Historian and reviewer, born at Edinburgh in 1742. He was educated at the grammar school and University of Edinburgh. His principal works are “A View of Society in Europe” (1778), “Observations on the Public Law and Constitutional History of Scotland” (1779), “History of the Establishment of the Reformation in Scotland” (1780), “The History of Scotland from the Establishment of the Reformation till the Death of Queen Mary” (1782). He died, Aug. 13, 1786.

—Moulton, Charles Wells, 1902.    

1

Personal

  It is my constant fate to be disappointed in every thing I attempt: I do not think I ever had a wish that was gratified, and never dreaded an event that did not come…. I mortally detest and abhor this place [Edinburgh] and everybody in it…. A curse on the country, and all the men, women, and children of it…. The publication is too good for the country.

—Stuart, Gilbert, 1774, Letter, June 17.    

2

  Henry and his history long survived Stuart and his critiques; and Robertson, Blair, and Kaimes, with others he assailed, have all taken their due ranks in public esteem. What niche does Stuart occupy? His historical works possess the show, without the solidity, of research; hardy paradoxes, and an artificial style of momentary brilliancy, are none of the lasting materials of history. This shadow of “Montesquieu,” for he conceived him only to be his fit rival, derived the last consolations of life from an obscure corner of a Burton ale-house—there, in rival potations, with two or three other disappointed authors, they regaled themselves on ale they could not always pay for, and recorded their own literary celebrity, which had never taken place. Some time before his death, his asperity was almost softened by melancholy; with a broken spirit, he reviewed himself; a victim to that unrighteous ambition which sought to build up its greatness with the ruins of his fellow-countrymen; prematurely wasting talents which might have been directed to literary eminence. And Gilbert Stuart died as he had lived, a victim to intemperance, physical and moral!
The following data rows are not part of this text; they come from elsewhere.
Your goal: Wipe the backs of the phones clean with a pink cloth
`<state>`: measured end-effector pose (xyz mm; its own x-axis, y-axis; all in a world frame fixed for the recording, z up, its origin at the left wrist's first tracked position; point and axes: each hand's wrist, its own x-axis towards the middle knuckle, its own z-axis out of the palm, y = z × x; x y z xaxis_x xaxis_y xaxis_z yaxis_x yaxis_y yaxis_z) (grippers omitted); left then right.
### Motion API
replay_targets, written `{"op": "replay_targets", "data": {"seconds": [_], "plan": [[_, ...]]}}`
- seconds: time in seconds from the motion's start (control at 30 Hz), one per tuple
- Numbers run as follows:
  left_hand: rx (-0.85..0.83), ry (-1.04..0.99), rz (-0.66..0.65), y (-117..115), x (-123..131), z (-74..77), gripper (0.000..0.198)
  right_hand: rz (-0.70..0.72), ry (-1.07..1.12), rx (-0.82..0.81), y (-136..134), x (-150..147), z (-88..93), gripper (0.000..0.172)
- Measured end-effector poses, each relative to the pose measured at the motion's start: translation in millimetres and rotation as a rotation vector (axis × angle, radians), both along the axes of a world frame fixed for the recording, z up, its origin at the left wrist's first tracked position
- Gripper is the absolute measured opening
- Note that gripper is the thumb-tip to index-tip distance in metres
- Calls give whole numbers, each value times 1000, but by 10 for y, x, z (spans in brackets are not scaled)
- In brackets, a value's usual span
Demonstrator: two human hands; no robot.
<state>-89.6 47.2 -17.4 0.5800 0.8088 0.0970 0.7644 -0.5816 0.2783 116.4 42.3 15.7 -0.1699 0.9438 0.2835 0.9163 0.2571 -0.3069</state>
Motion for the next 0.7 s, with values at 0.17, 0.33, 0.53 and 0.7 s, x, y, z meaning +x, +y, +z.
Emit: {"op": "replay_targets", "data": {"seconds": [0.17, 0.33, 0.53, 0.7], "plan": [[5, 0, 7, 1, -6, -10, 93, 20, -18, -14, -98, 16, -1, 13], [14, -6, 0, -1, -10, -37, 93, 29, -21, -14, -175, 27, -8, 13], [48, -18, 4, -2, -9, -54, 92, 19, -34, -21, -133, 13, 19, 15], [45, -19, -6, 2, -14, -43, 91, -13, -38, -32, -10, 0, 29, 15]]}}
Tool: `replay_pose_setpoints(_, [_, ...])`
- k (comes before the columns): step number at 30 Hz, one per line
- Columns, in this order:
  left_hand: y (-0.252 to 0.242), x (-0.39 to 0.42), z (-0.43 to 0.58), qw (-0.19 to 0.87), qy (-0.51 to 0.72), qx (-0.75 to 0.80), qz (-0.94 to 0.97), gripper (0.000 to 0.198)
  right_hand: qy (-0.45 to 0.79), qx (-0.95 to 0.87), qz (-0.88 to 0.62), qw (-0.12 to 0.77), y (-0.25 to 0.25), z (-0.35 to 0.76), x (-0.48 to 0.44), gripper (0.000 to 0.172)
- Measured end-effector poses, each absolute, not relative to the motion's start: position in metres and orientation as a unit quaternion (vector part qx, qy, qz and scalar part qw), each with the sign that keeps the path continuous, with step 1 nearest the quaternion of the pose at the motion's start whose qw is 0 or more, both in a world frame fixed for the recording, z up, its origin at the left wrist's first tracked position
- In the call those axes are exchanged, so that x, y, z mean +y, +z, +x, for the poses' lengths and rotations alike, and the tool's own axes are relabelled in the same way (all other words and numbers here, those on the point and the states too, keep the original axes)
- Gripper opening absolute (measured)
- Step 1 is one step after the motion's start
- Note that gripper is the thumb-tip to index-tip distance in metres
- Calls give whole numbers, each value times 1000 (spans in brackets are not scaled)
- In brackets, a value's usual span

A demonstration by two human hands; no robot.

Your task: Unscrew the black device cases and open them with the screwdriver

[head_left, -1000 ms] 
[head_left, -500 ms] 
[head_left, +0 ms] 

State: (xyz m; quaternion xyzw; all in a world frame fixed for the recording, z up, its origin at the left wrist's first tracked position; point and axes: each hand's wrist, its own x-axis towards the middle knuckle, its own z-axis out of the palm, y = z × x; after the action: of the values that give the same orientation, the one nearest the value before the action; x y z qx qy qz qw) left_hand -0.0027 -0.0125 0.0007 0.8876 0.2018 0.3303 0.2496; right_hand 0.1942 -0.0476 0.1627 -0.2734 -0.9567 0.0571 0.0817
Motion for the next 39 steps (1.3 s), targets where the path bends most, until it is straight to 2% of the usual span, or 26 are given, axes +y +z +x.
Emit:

—Disraeli, Isaac, 1812–13, Literary Hatred, Calamities of Authors.    

3

  Stuart was known, while engaged on his historical treatises, to have confined himself to his library for several weeks, scarcely ever leaving his house for air and exercise. But these periods of intense labour were always followed by bouts of dissipation lasting for equal periods of time. When in England he often spent whole nights in company with his boon companions at the Peacock in Gray’s Inn Lane. These habits destroyed a strong constitution…. A writer of great talent and learning his excesses and want of principle ruined his career.

—Courtney, W. P., 1898, Dictionary of National Biography, vol. LV, p. 84.    

4

General

  Here the author has made a great, and indeed a splendid, effort to eclipse the reputation of Robertson, whom he both envied and hated. As the one historian considered Mary guilty of some of the foulest crimes laid to her charge, it was almost an obvious consequence that the other should represent her as innocent.

—Irving, David, 1827–42, Encyclopædia Britannica, Seventh ed., vol. XX.    

5

  A very able [“Antiquity of British Constitution,”] though somewhat impetuous inquirer into the earlier parts of our history.

—Smyth, William, 1840, Lectures on Modern History, Lecture v.    

6

  He also published in 1779, 1780, and 1782, three works: one on the “Constitutional History of Scotland,” being an attack on Dr. Robertson’s first book; another on the “History of the Reformation in Scotland,” and the third on the “History of Queen Mary,” being also an elaborate attack upon the Principal. The ability and the learning of these works, and their lively and even engaging style, has not saved them from the oblivion to which they were justly consigned by the manifest indications prevailing throughout them all, of splenetic temper, of personal malignity, and of a constant disturbance of the judgment by these vile, unworthy passions.

—Brougham, Henry, Lord, 1845–46, Lives of Men of Letters of the Time of George III.    

7

  All displaying both research and acuteness, but the two last-mentioned [“History of the Establishment of the Reformation in Scotland” and his “History of Scotland from the establishment of the Reformation till the death of Queen Mary”], deformed by the author’s violent personal animosity against Robertson, for the purpose of confuting certain of whose statements or views, they were mainly written.

—Craik, George L., 1861, A Compendious History of English Literature and of the English Language, vol. II, p. 359.